Poster Presentation 41st Lorne Genome Conference 2020

Barcoding and demultiplexing Oxford Nanopore native RNA sequencing reads with deep residual learning (#132)

Martin A Smith 1 2 3 4 , Tansel Ersavas 1 , James M Ferguson 1 , Huanle Liu 1 5 , Morgan C Lucas 1 5 6 , Oguzhan Begik 1 4 5 , Lilly Bojarski1 1 , Kirston Barton 1 4 , Eva Maria Novoa 1 4 5 6
  1. Garvan Institute of Medical Research, Darlinghurst, NSW, Australia
  2. CHU Sainte-Justine Research Centre, Montreal, Canada
  3. Department of Biochemistry and Molecular Medicine, University of Montreal, Montreal, Canada
  4. St-Vincent’s Clinical School, UNSW Sydney, Darlinghurst, NSW, Australia
  5. Centre for Genomic Regulation (CRG), The Barcelona Institute of Science and Technology, Barcelona, Spain
  6. Universitat Pompeu Fabra (UPF), Barcelona, Spain

Nanopore sequencing has enabled high-throughput sequencing of native RNA molecules without conversion to cDNA, thus opening the gates to a new era for the unbiased study of RNA biology. However, the error rate introduced by base calling raw nanopore signal complicates sequence-based analytics premised on accuracy, including barcode demultiplexing. Furthermore, there currently lacks a formal barcoding protocol for direct sequencing of native RNA molecules, limiting the applicability of direct RNA sequencing to those scenarios where the amount of RNA available is low, such as in the case of patient-derived RNA samples. We describe a novel strategy to barcode and demultiplex direct RNA sequencing, involving custom DNA oligonucleotides ligated to RNA transcripts during library preparation. The raw signal associated with the DNA barcode is extracted, transformed into an array of pixels, and demultiplexed using a deep convolutional neural network classifier.

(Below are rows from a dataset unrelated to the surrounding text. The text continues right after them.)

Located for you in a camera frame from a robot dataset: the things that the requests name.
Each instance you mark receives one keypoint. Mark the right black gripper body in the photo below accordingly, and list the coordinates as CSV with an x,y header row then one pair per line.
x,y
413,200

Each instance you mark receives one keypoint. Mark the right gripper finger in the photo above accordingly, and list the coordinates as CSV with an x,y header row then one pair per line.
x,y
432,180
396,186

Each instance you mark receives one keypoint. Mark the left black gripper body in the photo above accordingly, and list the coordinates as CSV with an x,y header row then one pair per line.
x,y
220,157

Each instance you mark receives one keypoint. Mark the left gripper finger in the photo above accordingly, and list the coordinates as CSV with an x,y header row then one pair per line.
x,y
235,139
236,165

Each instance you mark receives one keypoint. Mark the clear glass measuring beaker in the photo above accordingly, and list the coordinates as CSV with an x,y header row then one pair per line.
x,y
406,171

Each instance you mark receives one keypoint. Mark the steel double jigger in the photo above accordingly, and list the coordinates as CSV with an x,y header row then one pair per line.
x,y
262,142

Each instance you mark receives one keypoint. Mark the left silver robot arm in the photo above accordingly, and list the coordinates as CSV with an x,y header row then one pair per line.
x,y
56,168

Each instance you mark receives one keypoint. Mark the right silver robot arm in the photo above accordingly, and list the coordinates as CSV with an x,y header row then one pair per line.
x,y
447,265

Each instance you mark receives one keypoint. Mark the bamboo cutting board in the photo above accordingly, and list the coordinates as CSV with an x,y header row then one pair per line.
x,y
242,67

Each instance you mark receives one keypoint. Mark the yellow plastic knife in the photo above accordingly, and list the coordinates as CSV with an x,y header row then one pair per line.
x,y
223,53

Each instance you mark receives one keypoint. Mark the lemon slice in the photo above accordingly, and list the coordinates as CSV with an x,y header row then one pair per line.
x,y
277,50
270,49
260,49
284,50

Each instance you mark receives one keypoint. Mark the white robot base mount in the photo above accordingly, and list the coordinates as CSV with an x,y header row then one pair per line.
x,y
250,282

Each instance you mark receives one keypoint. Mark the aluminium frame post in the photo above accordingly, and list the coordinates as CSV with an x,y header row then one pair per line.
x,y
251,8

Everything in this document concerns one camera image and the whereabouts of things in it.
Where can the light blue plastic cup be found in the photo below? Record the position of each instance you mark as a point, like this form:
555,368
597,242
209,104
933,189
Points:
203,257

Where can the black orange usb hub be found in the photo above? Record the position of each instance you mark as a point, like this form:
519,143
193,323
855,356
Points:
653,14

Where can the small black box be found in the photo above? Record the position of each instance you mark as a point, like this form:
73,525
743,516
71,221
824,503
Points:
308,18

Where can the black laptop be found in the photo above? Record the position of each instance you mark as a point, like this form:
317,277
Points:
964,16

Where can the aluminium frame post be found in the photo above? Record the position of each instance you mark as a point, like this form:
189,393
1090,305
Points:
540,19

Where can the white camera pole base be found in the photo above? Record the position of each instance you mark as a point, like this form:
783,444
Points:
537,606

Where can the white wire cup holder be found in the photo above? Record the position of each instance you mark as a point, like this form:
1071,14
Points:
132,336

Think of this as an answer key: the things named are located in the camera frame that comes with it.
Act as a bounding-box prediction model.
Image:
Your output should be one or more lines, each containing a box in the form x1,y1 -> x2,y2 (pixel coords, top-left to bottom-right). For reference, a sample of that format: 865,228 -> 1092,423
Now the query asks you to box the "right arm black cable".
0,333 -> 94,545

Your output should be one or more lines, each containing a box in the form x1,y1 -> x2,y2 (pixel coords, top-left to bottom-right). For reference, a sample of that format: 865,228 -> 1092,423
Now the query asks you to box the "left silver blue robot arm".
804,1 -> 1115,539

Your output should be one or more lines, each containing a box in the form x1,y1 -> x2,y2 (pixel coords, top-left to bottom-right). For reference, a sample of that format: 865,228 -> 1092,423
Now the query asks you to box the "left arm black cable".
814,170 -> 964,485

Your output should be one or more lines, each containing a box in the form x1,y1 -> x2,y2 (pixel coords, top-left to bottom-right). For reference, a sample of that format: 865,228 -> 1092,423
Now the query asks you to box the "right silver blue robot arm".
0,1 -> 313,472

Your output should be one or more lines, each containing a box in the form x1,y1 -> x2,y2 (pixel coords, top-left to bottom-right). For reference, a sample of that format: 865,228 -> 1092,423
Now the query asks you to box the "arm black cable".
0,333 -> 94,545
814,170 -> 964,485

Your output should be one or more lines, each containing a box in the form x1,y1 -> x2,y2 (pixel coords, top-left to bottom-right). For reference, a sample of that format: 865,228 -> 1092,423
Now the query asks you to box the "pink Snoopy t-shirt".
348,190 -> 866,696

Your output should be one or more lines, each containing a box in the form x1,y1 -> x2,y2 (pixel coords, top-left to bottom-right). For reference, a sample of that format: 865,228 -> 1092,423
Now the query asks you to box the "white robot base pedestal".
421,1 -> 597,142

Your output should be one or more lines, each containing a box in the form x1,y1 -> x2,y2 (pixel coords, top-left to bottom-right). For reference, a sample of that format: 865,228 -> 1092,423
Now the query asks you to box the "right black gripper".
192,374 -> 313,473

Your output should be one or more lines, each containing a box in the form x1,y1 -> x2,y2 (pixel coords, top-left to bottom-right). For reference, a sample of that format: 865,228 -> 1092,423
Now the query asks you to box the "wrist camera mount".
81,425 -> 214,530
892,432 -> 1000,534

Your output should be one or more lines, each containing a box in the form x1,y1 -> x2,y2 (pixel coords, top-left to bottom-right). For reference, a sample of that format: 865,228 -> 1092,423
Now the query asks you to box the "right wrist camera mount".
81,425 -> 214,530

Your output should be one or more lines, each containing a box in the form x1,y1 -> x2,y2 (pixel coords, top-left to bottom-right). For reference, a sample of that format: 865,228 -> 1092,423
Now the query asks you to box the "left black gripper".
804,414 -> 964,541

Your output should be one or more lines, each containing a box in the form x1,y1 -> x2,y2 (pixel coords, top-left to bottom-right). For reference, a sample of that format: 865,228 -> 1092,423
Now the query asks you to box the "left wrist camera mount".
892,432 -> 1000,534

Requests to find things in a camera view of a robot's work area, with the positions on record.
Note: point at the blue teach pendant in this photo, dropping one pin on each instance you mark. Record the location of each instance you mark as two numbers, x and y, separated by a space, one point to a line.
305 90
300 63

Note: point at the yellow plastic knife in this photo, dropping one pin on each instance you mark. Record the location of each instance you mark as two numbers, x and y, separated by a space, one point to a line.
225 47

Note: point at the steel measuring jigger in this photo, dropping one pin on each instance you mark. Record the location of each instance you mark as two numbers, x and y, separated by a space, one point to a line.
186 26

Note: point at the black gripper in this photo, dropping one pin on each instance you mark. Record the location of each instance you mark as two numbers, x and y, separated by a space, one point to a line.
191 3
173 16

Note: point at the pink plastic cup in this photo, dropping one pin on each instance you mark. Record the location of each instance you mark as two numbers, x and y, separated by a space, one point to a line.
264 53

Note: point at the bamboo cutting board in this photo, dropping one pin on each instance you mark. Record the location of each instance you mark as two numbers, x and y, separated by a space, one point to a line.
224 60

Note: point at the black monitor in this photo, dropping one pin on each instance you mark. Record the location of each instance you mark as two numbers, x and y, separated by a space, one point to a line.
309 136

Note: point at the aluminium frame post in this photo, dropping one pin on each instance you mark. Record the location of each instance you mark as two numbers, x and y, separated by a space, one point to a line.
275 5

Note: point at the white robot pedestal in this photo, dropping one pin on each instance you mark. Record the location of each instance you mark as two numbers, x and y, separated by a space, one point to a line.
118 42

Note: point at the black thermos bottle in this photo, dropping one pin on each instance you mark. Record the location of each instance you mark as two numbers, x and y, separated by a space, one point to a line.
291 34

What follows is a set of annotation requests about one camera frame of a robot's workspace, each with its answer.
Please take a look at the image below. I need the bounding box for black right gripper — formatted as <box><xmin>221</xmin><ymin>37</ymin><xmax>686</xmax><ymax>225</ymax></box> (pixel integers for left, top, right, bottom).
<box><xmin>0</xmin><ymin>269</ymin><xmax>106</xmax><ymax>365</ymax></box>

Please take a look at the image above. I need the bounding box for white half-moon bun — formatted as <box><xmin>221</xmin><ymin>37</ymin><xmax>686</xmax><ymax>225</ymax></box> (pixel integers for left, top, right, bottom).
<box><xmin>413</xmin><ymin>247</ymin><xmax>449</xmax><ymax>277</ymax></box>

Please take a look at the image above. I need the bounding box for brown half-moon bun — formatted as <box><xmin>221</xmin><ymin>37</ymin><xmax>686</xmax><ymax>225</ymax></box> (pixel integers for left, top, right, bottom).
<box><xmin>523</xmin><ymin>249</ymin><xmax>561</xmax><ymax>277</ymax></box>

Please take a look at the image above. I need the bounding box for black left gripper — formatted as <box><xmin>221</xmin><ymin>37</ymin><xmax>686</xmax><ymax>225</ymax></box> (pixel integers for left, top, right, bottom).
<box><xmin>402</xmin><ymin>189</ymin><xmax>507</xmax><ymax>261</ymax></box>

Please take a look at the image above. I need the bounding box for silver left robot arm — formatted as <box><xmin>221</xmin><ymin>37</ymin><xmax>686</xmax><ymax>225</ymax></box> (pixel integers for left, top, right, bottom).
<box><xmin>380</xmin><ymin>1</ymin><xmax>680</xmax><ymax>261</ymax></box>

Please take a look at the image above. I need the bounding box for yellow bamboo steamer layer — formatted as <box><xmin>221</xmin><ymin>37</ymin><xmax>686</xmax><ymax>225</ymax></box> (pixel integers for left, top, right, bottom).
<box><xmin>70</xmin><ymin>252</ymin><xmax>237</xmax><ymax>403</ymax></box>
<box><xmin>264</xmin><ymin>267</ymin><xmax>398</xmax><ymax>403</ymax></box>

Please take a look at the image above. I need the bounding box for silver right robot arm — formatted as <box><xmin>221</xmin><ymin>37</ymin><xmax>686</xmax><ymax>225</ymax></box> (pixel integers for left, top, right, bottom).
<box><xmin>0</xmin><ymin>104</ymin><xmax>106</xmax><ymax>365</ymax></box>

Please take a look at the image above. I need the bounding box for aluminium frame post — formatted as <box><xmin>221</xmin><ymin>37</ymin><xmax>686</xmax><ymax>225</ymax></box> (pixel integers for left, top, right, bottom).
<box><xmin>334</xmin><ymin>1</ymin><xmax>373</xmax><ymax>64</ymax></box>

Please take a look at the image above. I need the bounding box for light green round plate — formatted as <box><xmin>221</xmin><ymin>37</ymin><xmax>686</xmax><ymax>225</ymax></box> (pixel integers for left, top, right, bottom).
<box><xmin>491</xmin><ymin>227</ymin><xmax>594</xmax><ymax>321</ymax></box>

Our method, DeePlexiCon, implements a 20-layer residual neural network model that can demultiplex 60% of reads with 99.9% specificity, or 93% of reads with 95.1% specificity. The availability of an efficient and simple barcoding strategy for native RNA sequencing will enhance the use of direct RNA sequencing by making it more cost effective to the entire community.